É difícil falar em números. Uma assistente social, que pede para não ser identificada, estima que sejam “cerca de 1.700” no distrito de Sumba Oriental, que conta com 350 mil habitantes. Alguns falam de vários milhares.
Afastada dos grandes centros urbanos e turísticos, a dois mil quilómetros de Jacarta e mil quilómetros de Bali, esta ilha permaneceu isolada durante muito tempo, inclusive do domínio holandês, o que explica a preservação das estruturas sociais ancestrais.
Os portugueses, no século XVI, e posteriormente a Companhia Holandesa das Índias Orientais, no século XVII, procuravam ali sândalo e escravos, tal como documenta o antropólogo britânico Rodney Needham.
A chegada da modernidade não alterou o sistema nem pôs fim à violência associada a esse estatuto. “Já sofri bastante desde a minha infância”, confidencia M., um ‘ata’ com cerca de quarenta anos, encontrado fora da aldeia de Napu, sem a presença do ‘maramba’, e cujo nome a AFP prefere não revelar para preservar a segurança.
“Era espancado porque não trabalhava ou porque não o fazia como devia”, prossegue.
Ainda hoje, os escravos sofrem “violências não só físicas, mas também sexuais”, confirma Marlin Lomi, pastor e presidente do sínodo protestante de Sumba Oriental, referindo que, segundo a tradição, “o senhor tem o direito, entre aspas, de ‘usar’ a sua serva”.
A violência não é rara e permanece frequentemente impune “porque as vítimas não se atrevem a testemunhar”, segundo Hebi, fundadora da ONG Solidariedade para as Mulheres e as Crianças de Sumba (Sopan).
A prática da escravatura em Sumba entra, no entanto, em conflito com a lei indonésia. De acordo com a Constituição de 1945, “ninguém pode ser mantido em escravatura ou servidão”. O Código Penal prevê a punição criminal para “qualquer pessoa que, intencionalmente e ilegalmente, prive outra pessoa da sua liberdade”.

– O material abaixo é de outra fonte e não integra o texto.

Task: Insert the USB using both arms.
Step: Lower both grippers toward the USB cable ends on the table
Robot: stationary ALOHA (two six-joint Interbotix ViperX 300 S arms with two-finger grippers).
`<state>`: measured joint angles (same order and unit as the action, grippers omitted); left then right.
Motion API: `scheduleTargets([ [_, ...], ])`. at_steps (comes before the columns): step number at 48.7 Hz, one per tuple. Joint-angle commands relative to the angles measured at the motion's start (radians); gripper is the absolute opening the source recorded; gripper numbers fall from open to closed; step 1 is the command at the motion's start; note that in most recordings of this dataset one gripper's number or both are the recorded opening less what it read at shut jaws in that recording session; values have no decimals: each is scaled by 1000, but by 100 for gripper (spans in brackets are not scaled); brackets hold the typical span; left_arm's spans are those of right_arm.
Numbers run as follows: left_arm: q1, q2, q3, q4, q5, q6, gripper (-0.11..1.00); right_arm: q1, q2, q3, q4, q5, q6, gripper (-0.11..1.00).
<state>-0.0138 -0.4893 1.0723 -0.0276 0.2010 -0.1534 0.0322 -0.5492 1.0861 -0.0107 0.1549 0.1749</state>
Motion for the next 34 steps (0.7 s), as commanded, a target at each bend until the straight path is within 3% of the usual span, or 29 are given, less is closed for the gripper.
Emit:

Mas, ao mesmo tempo, o código prevê que o Estado reconheça certas formas de direito consuetudinário. “É preciso compreender que a Indonésia é uma sociedade extremamente plural e que o desenvolvimento social não é o mesmo consoante os grupos étnicos”, afirmou à AFP o ministro da Justiça e dos Direitos Humanos, Yusril Ihza Mahendra.
“O Governo não pretende impor mudanças repentinas, mas sim acompanhar o desenvolvimento social de cada comunidade passo a passo”, acrescenta.
Para o porta-voz da Amnistia Internacional Indonésia, Haeril Halim, o Governo “está ciente da situação em Sumba”, mas até ao momento “não tomou nenhuma medida para eliminar as práticas de escravatura”.